The family believed they would swap their family members body with someone who was already dead.
The family believed they would swap their family members body with someone who was already dead. Photo credit: Getty Images

A Chinese man with Down Syndrome has been killed in a body-swap plot to ensure another dead man could be buried, not cremated. 

While traditionally burials are favoured in China, much of the dead are cremated, especially in big cities. 

This is because cities often enforce bans on burials due to a lack of space - these rules sometimes forcing families to go to extreme lengths to protect their dead loved ones' wishes. 

According to BBC, a man from south-east China, dying from cancer in 2017, expressed his wish to his family to be buried rather than cremated, which is mandated in his home city of Shanwei. 

Since the man lived in a region where burials were banned, his family embarked on an elaborate body-swapping plan which would see a substitute body cremated in place of his. 

The family paid a man, identified by only his surname Huang, US $16,300 to find what they assumed would be an already dead body to be cremated. 

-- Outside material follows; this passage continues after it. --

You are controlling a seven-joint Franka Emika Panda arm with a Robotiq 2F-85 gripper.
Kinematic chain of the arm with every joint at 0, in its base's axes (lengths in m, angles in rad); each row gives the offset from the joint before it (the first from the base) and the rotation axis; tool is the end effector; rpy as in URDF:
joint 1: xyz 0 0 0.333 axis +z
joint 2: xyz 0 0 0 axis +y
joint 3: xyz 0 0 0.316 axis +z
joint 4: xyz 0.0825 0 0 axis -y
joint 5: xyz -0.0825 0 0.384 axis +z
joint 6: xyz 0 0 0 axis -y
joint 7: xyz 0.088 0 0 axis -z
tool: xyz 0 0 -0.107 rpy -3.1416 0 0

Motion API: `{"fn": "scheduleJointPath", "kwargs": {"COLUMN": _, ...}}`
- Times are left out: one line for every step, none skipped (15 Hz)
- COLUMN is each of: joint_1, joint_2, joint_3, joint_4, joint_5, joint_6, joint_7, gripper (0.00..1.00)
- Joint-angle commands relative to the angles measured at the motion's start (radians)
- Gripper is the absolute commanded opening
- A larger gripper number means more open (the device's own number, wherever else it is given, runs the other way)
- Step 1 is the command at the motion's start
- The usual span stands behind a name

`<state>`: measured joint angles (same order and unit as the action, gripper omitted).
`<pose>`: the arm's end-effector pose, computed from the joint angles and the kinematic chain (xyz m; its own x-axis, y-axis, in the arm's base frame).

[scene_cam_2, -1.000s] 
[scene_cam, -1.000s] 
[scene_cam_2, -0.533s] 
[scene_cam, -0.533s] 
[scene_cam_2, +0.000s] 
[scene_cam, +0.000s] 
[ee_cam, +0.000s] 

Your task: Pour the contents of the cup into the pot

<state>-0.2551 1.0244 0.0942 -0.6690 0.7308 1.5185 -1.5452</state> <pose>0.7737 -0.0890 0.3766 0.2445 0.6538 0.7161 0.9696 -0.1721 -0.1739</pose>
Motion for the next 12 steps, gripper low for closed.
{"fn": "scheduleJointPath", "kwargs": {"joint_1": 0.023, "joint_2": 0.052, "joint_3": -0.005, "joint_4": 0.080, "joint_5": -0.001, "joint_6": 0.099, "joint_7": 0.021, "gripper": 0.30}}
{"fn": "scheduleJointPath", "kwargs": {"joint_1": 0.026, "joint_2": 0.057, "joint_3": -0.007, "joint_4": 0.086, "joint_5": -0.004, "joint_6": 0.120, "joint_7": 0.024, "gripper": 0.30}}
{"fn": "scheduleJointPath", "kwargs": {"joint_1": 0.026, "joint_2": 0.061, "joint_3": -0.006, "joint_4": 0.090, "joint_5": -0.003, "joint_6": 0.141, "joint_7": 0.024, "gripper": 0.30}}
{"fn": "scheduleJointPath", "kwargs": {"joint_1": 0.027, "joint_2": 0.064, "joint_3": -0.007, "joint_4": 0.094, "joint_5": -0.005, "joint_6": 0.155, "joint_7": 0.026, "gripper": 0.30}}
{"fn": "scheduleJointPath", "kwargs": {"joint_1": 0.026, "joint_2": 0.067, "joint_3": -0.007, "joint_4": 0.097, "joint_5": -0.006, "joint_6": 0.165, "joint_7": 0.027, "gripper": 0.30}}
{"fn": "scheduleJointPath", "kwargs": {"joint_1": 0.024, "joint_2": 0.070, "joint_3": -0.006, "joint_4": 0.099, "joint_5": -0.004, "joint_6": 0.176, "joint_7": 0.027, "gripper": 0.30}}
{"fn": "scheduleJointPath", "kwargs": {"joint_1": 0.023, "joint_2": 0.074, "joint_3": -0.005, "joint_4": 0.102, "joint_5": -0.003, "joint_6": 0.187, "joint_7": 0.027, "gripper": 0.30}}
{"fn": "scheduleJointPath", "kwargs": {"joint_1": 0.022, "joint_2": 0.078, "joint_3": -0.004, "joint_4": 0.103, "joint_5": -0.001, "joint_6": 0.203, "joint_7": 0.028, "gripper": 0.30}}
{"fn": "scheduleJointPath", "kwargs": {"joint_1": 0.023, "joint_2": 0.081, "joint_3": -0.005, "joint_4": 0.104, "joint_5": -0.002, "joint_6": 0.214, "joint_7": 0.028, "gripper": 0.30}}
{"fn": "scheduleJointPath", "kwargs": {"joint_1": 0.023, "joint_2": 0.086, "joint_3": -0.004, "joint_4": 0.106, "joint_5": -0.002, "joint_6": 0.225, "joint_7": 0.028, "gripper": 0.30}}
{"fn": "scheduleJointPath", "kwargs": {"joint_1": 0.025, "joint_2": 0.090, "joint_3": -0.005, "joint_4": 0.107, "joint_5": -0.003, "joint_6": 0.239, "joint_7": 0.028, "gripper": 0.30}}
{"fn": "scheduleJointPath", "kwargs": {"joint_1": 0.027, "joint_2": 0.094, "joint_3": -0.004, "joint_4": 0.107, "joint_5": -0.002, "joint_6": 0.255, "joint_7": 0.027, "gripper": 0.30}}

It was later revealed Huang kidnapped and killed a man with Down Syndrome to fulfill the body swap.

Huang had spotted the man picking up litter from the street, he then persuaded him to enter his car before feeding him alcohol to the point of passing out. 

He put the man's body in a coffin and presented it to the family in exchange for money, of which US $13,700 went to him and the rest to a middle man.

The family proceeded to have the coffin with the murdered man cremated and went ahead with a traditional burial for their family member who died from cancer. 

Eventually, the murdered man was reported missing and a police investigation was underway. Police took two years to track down Huang who was sentenced to death in September 2020. He appealed this and was then sentenced to life in prison in December 2020. 

The family who hired Huang were found guilty of "insulting a corpse". BBC reports that while they weren't sentenced to prison it's unclear as to whether they were fined. 

The story has only come to light publicly this year after a Chinese news outlet spoke with the victim's family and published a story on the ordeal.